- EXERCISE INPUT
###

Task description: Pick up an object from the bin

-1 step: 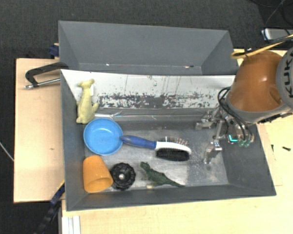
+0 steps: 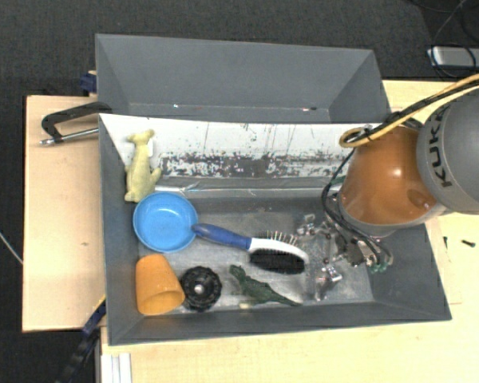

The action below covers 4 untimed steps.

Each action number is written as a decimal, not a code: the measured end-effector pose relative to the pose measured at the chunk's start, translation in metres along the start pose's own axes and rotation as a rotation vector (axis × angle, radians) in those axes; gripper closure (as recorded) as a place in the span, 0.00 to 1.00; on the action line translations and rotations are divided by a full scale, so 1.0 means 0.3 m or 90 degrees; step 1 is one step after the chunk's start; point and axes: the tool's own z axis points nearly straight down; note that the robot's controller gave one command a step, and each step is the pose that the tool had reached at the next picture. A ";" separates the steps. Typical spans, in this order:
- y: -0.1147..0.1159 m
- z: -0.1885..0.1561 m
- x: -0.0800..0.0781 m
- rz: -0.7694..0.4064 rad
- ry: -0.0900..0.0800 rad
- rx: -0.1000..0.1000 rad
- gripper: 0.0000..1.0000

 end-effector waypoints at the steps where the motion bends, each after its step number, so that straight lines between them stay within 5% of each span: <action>1: 0.084 0.026 -0.010 -0.124 -0.005 0.005 0.00; 2: 0.257 -0.021 -0.031 -0.217 -0.008 0.004 0.00; 3: 0.252 -0.021 -0.034 -0.216 -0.010 0.005 1.00; 4: 0.241 -0.396 -0.042 -0.152 -0.010 0.004 1.00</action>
Offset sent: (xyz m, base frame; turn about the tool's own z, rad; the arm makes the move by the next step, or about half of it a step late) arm -0.0067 0.0268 -0.0110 -0.1992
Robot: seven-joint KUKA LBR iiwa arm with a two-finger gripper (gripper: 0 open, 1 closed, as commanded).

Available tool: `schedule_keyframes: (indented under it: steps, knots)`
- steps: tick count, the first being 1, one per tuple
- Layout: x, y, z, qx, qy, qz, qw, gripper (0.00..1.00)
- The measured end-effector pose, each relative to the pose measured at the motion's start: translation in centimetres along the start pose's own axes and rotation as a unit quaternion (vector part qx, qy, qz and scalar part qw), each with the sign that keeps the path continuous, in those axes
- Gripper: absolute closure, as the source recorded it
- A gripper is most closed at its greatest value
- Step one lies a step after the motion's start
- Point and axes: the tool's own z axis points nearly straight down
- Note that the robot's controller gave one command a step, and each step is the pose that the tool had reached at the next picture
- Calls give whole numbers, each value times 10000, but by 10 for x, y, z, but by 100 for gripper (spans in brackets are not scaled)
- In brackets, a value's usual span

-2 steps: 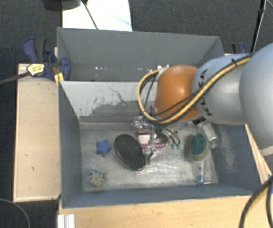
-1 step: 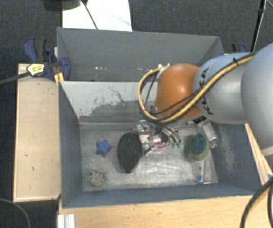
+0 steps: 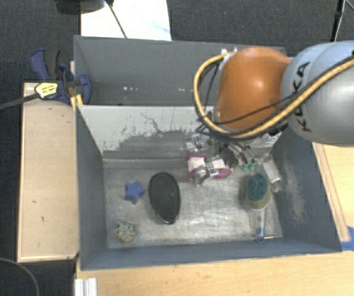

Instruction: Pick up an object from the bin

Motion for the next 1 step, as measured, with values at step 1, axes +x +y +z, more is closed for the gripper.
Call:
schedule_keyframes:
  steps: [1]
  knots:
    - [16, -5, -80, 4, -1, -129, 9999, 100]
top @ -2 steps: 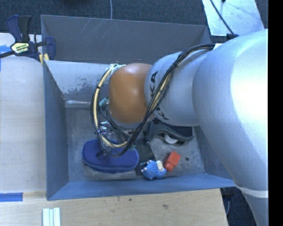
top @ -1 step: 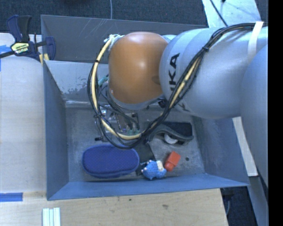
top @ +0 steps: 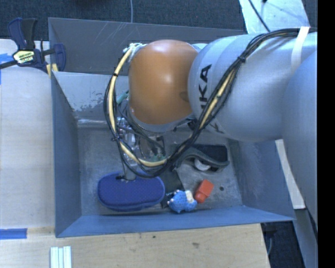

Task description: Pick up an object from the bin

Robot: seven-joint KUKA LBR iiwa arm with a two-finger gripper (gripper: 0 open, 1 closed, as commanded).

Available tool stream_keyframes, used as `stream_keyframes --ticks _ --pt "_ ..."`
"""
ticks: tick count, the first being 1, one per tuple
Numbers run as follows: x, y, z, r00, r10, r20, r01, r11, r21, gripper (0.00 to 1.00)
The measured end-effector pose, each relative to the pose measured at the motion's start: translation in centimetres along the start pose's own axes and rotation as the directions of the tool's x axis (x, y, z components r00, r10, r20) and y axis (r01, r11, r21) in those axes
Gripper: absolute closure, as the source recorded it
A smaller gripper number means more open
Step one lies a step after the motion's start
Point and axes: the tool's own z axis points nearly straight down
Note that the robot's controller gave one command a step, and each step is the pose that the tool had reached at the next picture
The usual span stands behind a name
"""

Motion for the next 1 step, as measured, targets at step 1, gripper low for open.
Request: stream_keyframes --ticks 1 --pt "2.59 0.26 13.67 0.999 -0.039 -0.010 0.039 0.999 0.001 0.00"
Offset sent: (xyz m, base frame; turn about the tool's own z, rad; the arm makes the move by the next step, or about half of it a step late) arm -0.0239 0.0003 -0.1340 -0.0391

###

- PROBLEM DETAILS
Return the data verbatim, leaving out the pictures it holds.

- RESULT
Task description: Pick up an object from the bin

-1 step: 
+0 steps: 

The action below covers 4 untimed steps.

Each action number is written as a decimal, not a code: the measured end-effector pose relative to the pose measured at the chunk's start, translation in metres along the start pose's own axes and rotation as a rotation vector (axis × angle, radians) in those axes; gripper closure (as recorded) as a place in the span, 0.00 to 1.00; on the action line translations and rotations are divided by a full scale, so 1.0 means 0.3 m or 90 degrees; step 1 is one step after the chunk's start; point and axes: the tool's own z axis points nearly straight down; note that the robot's controller gave one command a step, and each step is the pose that the tool had reached at the next picture. A ";" separates the steps. Typical spans, in this order:
- y: -0.1147..0.1159 m
- z: -0.1885..0.1561 m
- x: -0.0800..0.0781 m
- rz: -0.7694..0.4064 rad
- ry: -0.0900..0.0800 rad
- rx: -0.1000..0.1000 rad
- gripper: 0.0000..1.0000

 end-effector waypoints at the steps where the motion bends, each after its step number, so that straight lines between them stay within 5% of each span: <action>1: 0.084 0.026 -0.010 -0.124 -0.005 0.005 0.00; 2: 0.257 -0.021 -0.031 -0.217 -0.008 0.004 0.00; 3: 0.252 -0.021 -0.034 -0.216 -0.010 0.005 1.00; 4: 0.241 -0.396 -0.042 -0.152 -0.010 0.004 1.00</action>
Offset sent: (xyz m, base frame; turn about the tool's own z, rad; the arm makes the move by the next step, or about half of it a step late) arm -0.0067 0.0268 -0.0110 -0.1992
Robot: seven-joint KUKA LBR iiwa arm with a two-finger gripper (gripper: 0 open, 1 closed, as commanded).

Available tool: `schedule_keyframes: (indented under it: steps, knots)`
- steps: tick count, the first being 1, one per tuple
- Layout: x, y, z, qx, qy, qz, qw, gripper (0.00..1.00)
- The measured end-effector pose, each relative to the pose measured at the motion's start: translation in centimetres along the start pose's own axes and rotation as a unit quaternion (vector part qx, qy, qz and scalar part qw), each with the sign that keeps the path continuous, in those axes
- Gripper: absolute closure, as the source recorded it
- A gripper is most closed at its greatest value
- Step one lies a step after the motion's start
- Point and axes: the tool's own z axis points nearly straight down
- Note that the robot's controller gave one command a step, and each step is the pose that the tool had reached at the next picture
- Calls give whole numbers, each value times 10000, but by 10 for x, y, z, but by 100 for gripper (spans in brackets are not scaled)
- In brackets, a value's usual span

-2 steps: 
-1 step: 
+0 steps: 

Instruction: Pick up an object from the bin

Motion for the next 1 step, as measured, with values at step 1, axes +x +y +z, more is closed for the gripper.
Call:
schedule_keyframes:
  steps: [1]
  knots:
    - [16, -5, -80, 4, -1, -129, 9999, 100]
top @ -2 steps: 
top @ -1 step: 
top @ +0 steps: 

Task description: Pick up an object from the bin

Robot: seven-joint KUKA LBR iiwa arm with a two-finger gripper (gripper: 0 open, 1 closed, as commanded).

Available tool stream_keyframes, used as `stream_keyframes --ticks _ --pt "_ ..."`
"""
ticks: tick count, the first being 1, one per tuple
Numbers run as follows: x, y, z, r00, r10, r20, r01, r11, r21, gripper (0.00 to 1.00)
The measured end-effector pose, each relative to the pose measured at the motion's start: translation in centimetres along the start pose's own axes and rotation as the directions of the tool's x axis (x, y, z components r00, r10, r20) and y axis (r01, r11, r21) in those axes
Gripper: absolute closure, as the source recorded it
A smaller gripper number means more open
Step one lies a step after the motion's start
Point and axes: the tool's own z axis points nearly straight down
Note that the robot's controller gave one command a step, and each step is the pose that the tool had reached at the next picture
The usual span stands behind a name
"""

Motion for the next 1 step, as measured, targets at step 1, gripper low for open.
Request: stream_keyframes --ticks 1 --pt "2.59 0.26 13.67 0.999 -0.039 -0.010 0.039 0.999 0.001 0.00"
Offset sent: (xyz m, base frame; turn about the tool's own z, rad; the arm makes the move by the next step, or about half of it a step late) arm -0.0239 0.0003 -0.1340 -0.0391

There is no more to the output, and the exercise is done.